# WORK REQUEST:
Down to the last line, output the records below exactly.

# DATASET EXTRACT:
________________

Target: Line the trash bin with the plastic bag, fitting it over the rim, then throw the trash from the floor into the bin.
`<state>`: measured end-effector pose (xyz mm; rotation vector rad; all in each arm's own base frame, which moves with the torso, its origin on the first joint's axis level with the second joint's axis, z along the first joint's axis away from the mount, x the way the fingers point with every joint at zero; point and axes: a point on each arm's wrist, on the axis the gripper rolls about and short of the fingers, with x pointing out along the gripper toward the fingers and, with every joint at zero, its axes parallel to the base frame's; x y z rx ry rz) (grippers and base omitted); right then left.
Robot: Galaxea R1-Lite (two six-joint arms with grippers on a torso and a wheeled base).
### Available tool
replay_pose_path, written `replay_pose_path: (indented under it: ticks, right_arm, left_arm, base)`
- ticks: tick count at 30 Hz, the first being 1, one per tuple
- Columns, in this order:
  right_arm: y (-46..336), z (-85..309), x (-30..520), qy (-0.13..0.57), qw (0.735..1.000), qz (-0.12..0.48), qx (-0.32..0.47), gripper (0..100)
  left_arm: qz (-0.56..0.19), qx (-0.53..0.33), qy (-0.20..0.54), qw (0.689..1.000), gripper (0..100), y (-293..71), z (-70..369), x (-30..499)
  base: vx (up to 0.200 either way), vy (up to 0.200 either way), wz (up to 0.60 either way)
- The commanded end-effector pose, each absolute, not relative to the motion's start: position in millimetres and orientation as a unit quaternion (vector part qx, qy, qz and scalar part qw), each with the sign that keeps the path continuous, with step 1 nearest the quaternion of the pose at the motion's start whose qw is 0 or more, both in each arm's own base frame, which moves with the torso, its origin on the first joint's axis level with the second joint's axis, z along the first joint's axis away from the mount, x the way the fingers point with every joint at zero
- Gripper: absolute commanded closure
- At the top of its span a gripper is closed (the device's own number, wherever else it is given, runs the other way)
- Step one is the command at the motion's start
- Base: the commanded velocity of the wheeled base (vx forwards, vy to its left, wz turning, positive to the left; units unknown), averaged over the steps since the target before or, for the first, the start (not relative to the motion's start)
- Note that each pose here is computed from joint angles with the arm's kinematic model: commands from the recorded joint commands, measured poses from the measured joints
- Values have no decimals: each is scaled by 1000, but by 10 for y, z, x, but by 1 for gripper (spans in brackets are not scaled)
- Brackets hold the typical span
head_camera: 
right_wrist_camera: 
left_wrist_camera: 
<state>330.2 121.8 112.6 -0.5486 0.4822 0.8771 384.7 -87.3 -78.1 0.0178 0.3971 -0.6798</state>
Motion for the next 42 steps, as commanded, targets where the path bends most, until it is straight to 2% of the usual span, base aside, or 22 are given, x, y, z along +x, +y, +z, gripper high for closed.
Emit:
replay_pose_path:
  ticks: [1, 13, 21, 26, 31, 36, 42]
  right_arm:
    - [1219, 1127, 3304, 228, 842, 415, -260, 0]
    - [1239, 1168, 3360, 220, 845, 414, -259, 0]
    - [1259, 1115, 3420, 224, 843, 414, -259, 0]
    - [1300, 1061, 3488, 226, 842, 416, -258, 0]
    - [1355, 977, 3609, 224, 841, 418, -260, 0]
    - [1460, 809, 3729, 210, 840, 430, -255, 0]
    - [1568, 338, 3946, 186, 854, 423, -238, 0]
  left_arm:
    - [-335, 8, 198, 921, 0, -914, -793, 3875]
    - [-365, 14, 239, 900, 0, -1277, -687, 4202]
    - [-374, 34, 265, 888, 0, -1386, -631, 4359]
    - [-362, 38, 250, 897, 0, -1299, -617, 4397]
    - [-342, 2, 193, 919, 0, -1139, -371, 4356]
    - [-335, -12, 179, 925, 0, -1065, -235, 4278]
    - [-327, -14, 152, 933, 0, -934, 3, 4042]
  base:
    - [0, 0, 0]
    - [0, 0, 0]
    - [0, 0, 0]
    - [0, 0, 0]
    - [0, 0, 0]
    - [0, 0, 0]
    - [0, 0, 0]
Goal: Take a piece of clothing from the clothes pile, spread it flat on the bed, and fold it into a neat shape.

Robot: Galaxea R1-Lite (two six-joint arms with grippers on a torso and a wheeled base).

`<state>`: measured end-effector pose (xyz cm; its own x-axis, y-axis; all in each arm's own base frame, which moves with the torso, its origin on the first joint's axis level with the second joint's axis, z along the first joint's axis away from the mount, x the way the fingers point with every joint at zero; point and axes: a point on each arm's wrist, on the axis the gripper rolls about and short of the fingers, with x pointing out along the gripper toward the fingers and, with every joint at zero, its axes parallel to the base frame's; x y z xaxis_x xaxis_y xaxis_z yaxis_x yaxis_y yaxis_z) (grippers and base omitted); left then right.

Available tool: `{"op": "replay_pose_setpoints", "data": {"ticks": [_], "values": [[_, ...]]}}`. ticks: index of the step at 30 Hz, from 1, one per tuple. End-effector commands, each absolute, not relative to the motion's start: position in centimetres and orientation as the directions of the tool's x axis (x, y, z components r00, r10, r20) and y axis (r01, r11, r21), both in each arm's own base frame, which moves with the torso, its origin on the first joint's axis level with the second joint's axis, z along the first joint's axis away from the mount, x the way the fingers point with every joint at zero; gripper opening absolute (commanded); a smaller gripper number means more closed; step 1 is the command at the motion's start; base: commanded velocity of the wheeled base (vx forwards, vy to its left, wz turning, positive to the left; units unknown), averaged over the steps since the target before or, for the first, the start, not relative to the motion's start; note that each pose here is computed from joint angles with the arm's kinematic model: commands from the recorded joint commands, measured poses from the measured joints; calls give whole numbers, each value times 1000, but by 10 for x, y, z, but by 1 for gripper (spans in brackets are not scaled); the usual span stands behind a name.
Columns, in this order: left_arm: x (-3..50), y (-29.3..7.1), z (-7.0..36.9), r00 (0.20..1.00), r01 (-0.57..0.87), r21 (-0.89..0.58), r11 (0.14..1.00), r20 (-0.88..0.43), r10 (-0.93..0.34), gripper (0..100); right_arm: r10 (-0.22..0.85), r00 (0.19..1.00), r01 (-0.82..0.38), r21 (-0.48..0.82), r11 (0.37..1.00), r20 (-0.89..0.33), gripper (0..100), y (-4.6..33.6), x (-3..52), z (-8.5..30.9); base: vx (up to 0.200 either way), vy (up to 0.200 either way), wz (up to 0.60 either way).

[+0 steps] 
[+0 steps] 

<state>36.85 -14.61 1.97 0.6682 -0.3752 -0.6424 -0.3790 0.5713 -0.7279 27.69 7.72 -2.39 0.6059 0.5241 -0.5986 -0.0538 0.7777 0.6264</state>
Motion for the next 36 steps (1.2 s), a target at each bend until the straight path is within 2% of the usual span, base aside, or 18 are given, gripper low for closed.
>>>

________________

# WRITTEN SOLUTION:
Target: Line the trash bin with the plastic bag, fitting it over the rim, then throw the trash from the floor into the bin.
`<state>`: measured end-effector pose (xyz mm; rotation vector rad; all in each arm's own base frame, which moves with the torso, its origin on the first joint's axis level with the second joint's axis, z along the first joint's axis away from the mount, x the way the fingers point with every joint at zero; point and axes: a point on each arm's wrist, on the axis the gripper rolls about and short of the fingers, with x pointing out along the gripper toward the fingers and, with every joint at zero, its axes parallel to the base frame's; x y z rx ry rz) (grippers and base omitted); right then left.
Robot: Galaxea R1-Lite (two six-joint arms with grippers on a torso and a wheeled base).
### Available tool
replay_pose_path, written `replay_pose_path: (indented under it: ticks, right_arm, left_arm, base)`
- ticks: tick count at 30 Hz, the first being 1, one per tuple
- Columns, in this order:
  right_arm: y (-46..336), z (-85..309), x (-30..520), qy (-0.13..0.57), qw (0.735..1.000), qz (-0.12..0.48), qx (-0.32..0.47), gripper (0..100)
  left_arm: qz (-0.56..0.19), qx (-0.53..0.33), qy (-0.20..0.54), qw (0.689..1.000), gripper (0..100), y (-293..71), z (-70..369), x (-30..499)
  base: vx (up to 0.200 either way), vy (up to 0.200 either way), wz (up to 0.60 either way)
- The commanded end-effector pose, each absolute, not relative to the motion's start: position in millimetres and orientation as a unit quaternion (vector part qx, qy, qz and scalar part qw), each with the sign that keeps the path continuous, with step 1 nearest the quaternion of the pose at the motion's start whose qw is 0 or more, both in each arm's own base frame, which moves with the torso, its origin on the first joint's axis level with the second joint's axis, z along the first joint's axis away from the mount, x the way the fingers point with every joint at zero
- Gripper: absolute commanded closure
- At the top of its span a gripper is closed (the device's own number, wherever else it is given, runs the other way)
- Step one is the command at the motion's start
- Base: the commanded velocity of the wheeled base (vx forwards, vy to its left, wz turning, positive to the left; units unknown), averaged over the steps since the target before or, for the first, the start (not relative to the motion's start)
- Note that each pose here is computed from joint angles with the arm's kinematic model: commands from the recorded joint commands, measured poses from the measured joints
- Values have no decimals: each is scaled by 1000, but by 10 for y, z, x, but by 1 for gripper (spans in brackets are not scaled)
- Brackets hold the typical span
head_camera: 
right_wrist_camera: 
left_wrist_camera: 
<state>330.2 121.8 112.6 -0.5486 0.4822 0.8771 384.7 -87.3 -78.1 0.0178 0.3971 -0.6798</state>
Motion for the next 42 steps, as commanded, targets where the path bends most, until it is straight to 2% of the usual span, base aside, or 22 are given, x, y, z along +x, +y, +z, gripper high for closed.
Emit:
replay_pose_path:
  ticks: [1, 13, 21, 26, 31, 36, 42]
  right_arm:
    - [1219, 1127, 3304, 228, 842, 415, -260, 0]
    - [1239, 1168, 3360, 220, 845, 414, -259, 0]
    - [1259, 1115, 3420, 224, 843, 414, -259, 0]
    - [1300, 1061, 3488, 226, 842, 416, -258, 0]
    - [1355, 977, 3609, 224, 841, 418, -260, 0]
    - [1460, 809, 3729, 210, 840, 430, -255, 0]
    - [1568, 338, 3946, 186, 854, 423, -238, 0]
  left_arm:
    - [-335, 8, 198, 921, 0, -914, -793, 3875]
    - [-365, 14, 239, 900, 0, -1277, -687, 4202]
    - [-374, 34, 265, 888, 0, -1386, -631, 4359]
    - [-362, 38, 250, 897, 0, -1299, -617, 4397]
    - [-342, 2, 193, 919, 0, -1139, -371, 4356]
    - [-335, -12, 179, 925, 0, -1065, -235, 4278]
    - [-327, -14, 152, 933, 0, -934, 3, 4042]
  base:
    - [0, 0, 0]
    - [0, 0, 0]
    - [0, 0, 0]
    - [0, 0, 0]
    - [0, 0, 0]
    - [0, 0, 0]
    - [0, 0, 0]
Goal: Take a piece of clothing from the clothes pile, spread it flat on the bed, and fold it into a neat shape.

Robot: Galaxea R1-Lite (two six-joint arms with grippers on a torso and a wheeled base).

`<state>`: measured end-effector pose (xyz cm; its own x-axis, y-axis; all in each arm's own base frame, which moves with the torso, its origin on the first joint's axis level with the second joint's axis, z along the first joint's axis away from the mount, x the way the fingers point with every joint at zero; point and axes: a point on each arm's wrist, on the axis the gripper rolls about and short of the fingers, with x pointing out along the gripper toward the fingers and, with every joint at zero, its axes parallel to the base frame's; x y z xaxis_x xaxis_y xaxis_z yaxis_x yaxis_y yaxis_z) (grippers and base omitted); left then right.

Available tool: `{"op": "replay_pose_setpoints", "data": {"ticks": [_], "values": [[_, ...]]}}`. ticks: index of the step at 30 Hz, from 1, one per tuple. End-effector commands, each absolute, not relative to the motion's start: position in centimetres and orientation as the directions of the tool's x axis (x, y, z components r00, r10, r20) and y axis (r01, r11, r21), both in each arm's own base frame, which moves with the torso, its origin on the first joint's axis level with the second joint's axis, z along the first joint's axis away from the mount, x the way the fingers point with every joint at zero; gripper opening absolute (commanded); a smaller gripper number means more closed; step 1 is the command at the motion's start; base: commanded velocity of the wheeled base (vx forwards, vy to its left, wz turning, positive to the left; units unknown), averaged over the steps since the target before or, for the first, the start, not relative to the motion's start; note that each pose here is computed from joint angles with the arm's kinematic model: commands from the recorded joint commands, measured poses from the measured joints; calls give whole numbers, each value times 1000, but by 10 for x, y, z, but by 1 for gripper (spans in brackets are not scaled); the usual span stands behind a name.
Columns, in this order: left_arm: x (-3..50), y (-29.3..7.1), z (-7.0..36.9), r00 (0.20..1.00), r01 (-0.57..0.87), r21 (-0.89..0.58), r11 (0.14..1.00), r20 (-0.88..0.43), r10 (-0.93..0.34), gripper (0..100); right_arm: r10 (-0.22..0.85), r00 (0.19..1.00), r01 (-0.82..0.38), r21 (-0.48..0.82), r11 (0.37..1.00), r20 (-0.89..0.33), gripper (0..100), y (-4.6..33.6), x (-3..52), z (-8.5..30.9); base: vx (up to 0.200 either way), vy (up to 0.200 either way), wz (up to 0.60 either way).

[+0 steps] 
[+0 steps] 

<state>36.85 -14.61 1.97 0.6682 -0.3752 -0.6424 -0.3790 0.5713 -0.7279 27.69 7.72 -2.39 0.6059 0.5241 -0.5986 -0.0538 0.7777 0.6264</state>
Motion for the next 36 steps (1.2 s), a target at each bend until the straight path is within 2% of the usual span, base aside, or 18 are given, gripper low for closed.
>>>

The answer contains nothing further.